The two p-values are smaller than 0.05, therefore we reject the H0 MCAR assumption.
In this case, this is a true positive.

.. GENERATED FROM PYTHON SOURCE LINES 153-159

Case 3: MAR holes with any mean bias (False negative)
=====================================================

The specific case is designed to emphasize the Little's test limits. In this case, we generate
holes when the absolute value of the first feature is high. This missingness mechanism is clearly
MAR but the means between missing patterns is not statistically different.

.. GENERATED FROM PYTHON SOURCE LINES 159-192

.. code-block:: Python


    df_mask = pd.DataFrame(
        {"Column 1": False, "Column 2": df["Column 1"].abs() > q975},
        index=df.index,
    )

    df_nan = df.where(~df_mask, np.nan)

    has_nan = df_mask.any(axis=1)
    df_observed = df.loc[~has_nan]
    df_hidden = df.loc[has_nan]

    plt.scatter(
        df_observed["Column 1"],
        df_observed[["Column 2"]],
        label="Fully observed values",
    )
    plt.scatter(
        df_hidden[["Column 1"]],
        df_hidden[["Column 2"]],
        label="Values with missing C2",
    )

    plt.legend(
        loc="lower left",
        fontsize=8,
    )
    plt.xlabel("Column 1")
    plt.ylabel("Column 2")
    plt.title("Case 3: MAR data without any mean bias")
    plt.grid()
    plt.show()


.. image-sg:: /examples/tutorials/images/sphx_glr_plot_tuto_mcar_003.png
   :alt: Case 3: MAR data without any mean bias
   :srcset: /examples/tutorials/images/sphx_glr_plot_tuto_mcar_003.png
   :class: sphx-glr-single-img


.. GENERATED FROM PYTHON SOURCE LINES 193-198

.. code-block:: Python


    little_result = little_test_mcar.test(df_nan)
    pklm_result = pklm_test_mcar.test(df_nan)
    print(f"The p-value of the Little's test is: {little_result:.2%}")
    print(f"The p-value of the PKLM test is: {pklm_result:.2%}")

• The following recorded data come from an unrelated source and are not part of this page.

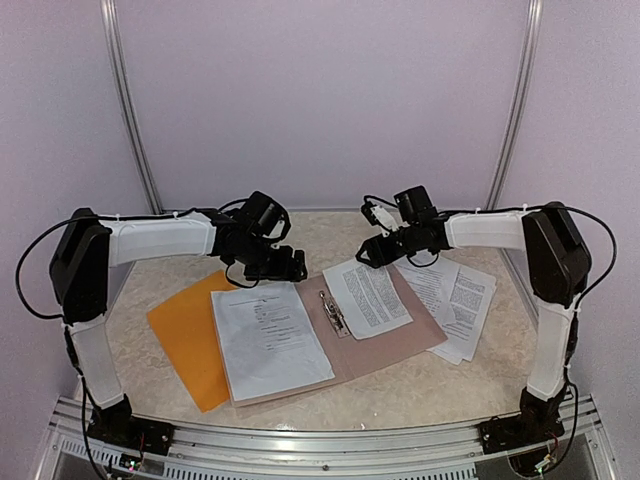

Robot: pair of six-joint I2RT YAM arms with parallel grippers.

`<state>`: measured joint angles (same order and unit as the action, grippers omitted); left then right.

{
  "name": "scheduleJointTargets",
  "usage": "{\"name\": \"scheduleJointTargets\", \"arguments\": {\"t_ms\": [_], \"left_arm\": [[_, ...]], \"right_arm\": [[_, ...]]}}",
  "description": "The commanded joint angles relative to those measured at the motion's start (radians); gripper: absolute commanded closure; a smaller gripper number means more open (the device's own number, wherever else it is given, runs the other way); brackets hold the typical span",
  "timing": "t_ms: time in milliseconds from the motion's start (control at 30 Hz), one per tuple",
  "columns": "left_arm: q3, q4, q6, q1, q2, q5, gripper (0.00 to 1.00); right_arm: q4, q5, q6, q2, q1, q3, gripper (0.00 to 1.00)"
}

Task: Put the files into the folder
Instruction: Place the file in the spring clip on the folder.

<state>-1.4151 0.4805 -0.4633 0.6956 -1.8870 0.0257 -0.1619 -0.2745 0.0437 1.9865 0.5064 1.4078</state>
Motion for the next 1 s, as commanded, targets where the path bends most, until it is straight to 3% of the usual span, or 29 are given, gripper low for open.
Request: {"name": "scheduleJointTargets", "arguments": {"t_ms": [0,233,733,967], "left_arm": [[-0.020,0.020,0.008,0.005,-0.018,-0.004,0.10],[-0.041,0.032,0.014,0.005,-0.032,-0.005,0.10],[-0.059,0.040,0.015,0.004,-0.050,-0.014,0.10],[-0.069,0.044,0.017,0.004,-0.059,-0.014,0.10]], "right_arm": [[-0.006,-0.019,-0.010,0.014,0.016,-0.031,0.37],[-0.042,0.027,-0.047,-0.003,0.015,-0.034,0.49],[-0.162,0.077,-0.151,-0.080,-0.015,-0.021,1.00],[-0.189,0.054,-0.158,-0.107,-0.018,-0.021,1.00]]}}
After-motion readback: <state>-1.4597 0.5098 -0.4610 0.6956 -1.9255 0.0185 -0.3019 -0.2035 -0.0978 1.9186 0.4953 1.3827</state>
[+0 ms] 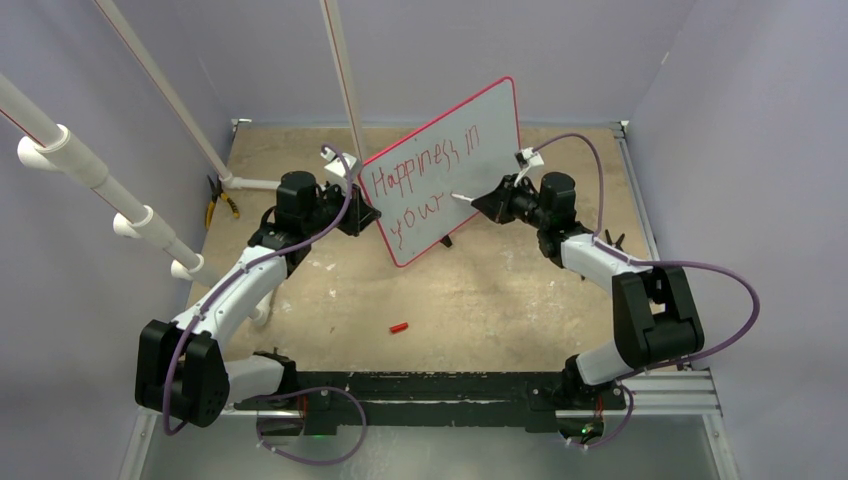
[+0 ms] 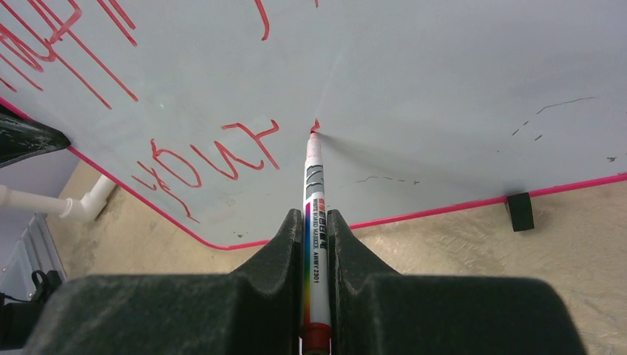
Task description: Write a sentence on the whiteboard
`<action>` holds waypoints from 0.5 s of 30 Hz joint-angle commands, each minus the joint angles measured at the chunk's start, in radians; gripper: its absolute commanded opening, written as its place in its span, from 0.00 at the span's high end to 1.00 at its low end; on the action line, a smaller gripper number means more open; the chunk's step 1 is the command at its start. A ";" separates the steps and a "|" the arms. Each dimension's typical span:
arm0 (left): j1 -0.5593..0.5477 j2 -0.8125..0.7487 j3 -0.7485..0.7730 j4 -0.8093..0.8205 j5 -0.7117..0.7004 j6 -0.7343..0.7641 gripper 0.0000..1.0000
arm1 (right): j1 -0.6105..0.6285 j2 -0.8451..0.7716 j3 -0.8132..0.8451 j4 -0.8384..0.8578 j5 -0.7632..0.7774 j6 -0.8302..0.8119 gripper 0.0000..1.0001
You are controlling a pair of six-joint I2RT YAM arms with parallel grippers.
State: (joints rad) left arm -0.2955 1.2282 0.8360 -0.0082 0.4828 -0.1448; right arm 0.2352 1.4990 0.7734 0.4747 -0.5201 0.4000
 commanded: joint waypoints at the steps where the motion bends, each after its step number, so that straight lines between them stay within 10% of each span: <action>1: -0.019 0.010 0.010 -0.030 0.017 0.040 1.00 | 0.005 0.005 0.021 -0.001 -0.023 -0.029 1.00; 15: -0.022 0.013 0.010 -0.028 0.017 0.040 1.00 | 0.006 0.014 0.024 -0.043 0.050 -0.037 1.00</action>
State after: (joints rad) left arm -0.2958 1.2282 0.8360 -0.0082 0.4828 -0.1448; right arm 0.2356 1.5120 0.7734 0.4347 -0.5152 0.3851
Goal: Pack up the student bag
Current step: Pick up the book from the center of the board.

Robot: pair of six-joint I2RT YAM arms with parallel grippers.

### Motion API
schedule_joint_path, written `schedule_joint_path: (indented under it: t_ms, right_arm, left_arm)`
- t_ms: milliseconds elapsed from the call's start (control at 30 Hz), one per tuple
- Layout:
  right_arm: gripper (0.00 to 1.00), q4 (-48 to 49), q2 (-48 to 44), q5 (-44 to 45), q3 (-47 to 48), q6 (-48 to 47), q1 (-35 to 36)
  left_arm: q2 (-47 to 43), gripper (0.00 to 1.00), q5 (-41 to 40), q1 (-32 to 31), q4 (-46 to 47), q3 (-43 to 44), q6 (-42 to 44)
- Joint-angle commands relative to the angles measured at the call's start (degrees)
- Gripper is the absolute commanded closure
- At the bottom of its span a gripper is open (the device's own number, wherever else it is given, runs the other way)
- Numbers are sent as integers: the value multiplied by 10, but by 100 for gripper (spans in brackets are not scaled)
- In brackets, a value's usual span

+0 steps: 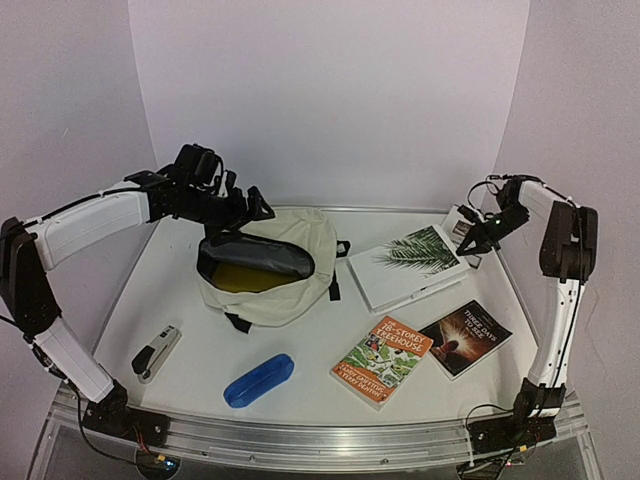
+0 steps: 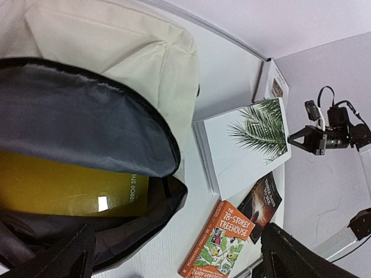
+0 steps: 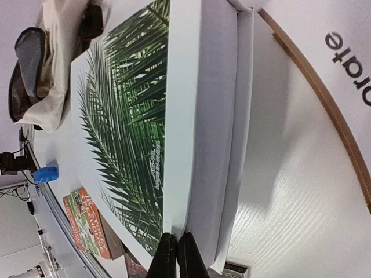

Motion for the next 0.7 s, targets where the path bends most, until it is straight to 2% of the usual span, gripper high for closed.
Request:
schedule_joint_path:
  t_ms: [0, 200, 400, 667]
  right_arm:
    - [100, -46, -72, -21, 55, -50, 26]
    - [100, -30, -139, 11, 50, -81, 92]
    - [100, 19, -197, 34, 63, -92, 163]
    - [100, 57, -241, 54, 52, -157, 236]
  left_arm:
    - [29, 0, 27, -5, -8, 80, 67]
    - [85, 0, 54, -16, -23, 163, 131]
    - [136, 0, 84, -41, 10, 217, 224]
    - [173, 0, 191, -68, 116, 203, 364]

.. rst-class:: sphx-glr-script-out

 .. code-block:: none

    The p-value of the Little's test is: 19.18%
    The p-value of the PKLM test is: 3.23%


.. GENERATED FROM PYTHON SOURCE LINES 199-204

The Little's p-value is larger than 0.05, therefore, using this test we don't reject the H0 MCAR
assumption. In this case, this is a false negative since the missingness mechanism is MAR.

However the PKLM test p-value is smaller than 0.05 therefore we reject the H0 MCAR
assumption. In this case, this is a true negative.

.. GENERATED FROM PYTHON SOURCE LINES 206-216

Limitations and conclusion
==========================
In this tutorial, we can see that Little's test fails to detect covariance heterogeneity between
patterns.

We also note that Little's test does not handle categorical data or temporally
correlated data.

This is why we have implemented the PKLM test, which makes up for the shortcomings of the Little
test. We present this test in more detail in the next section.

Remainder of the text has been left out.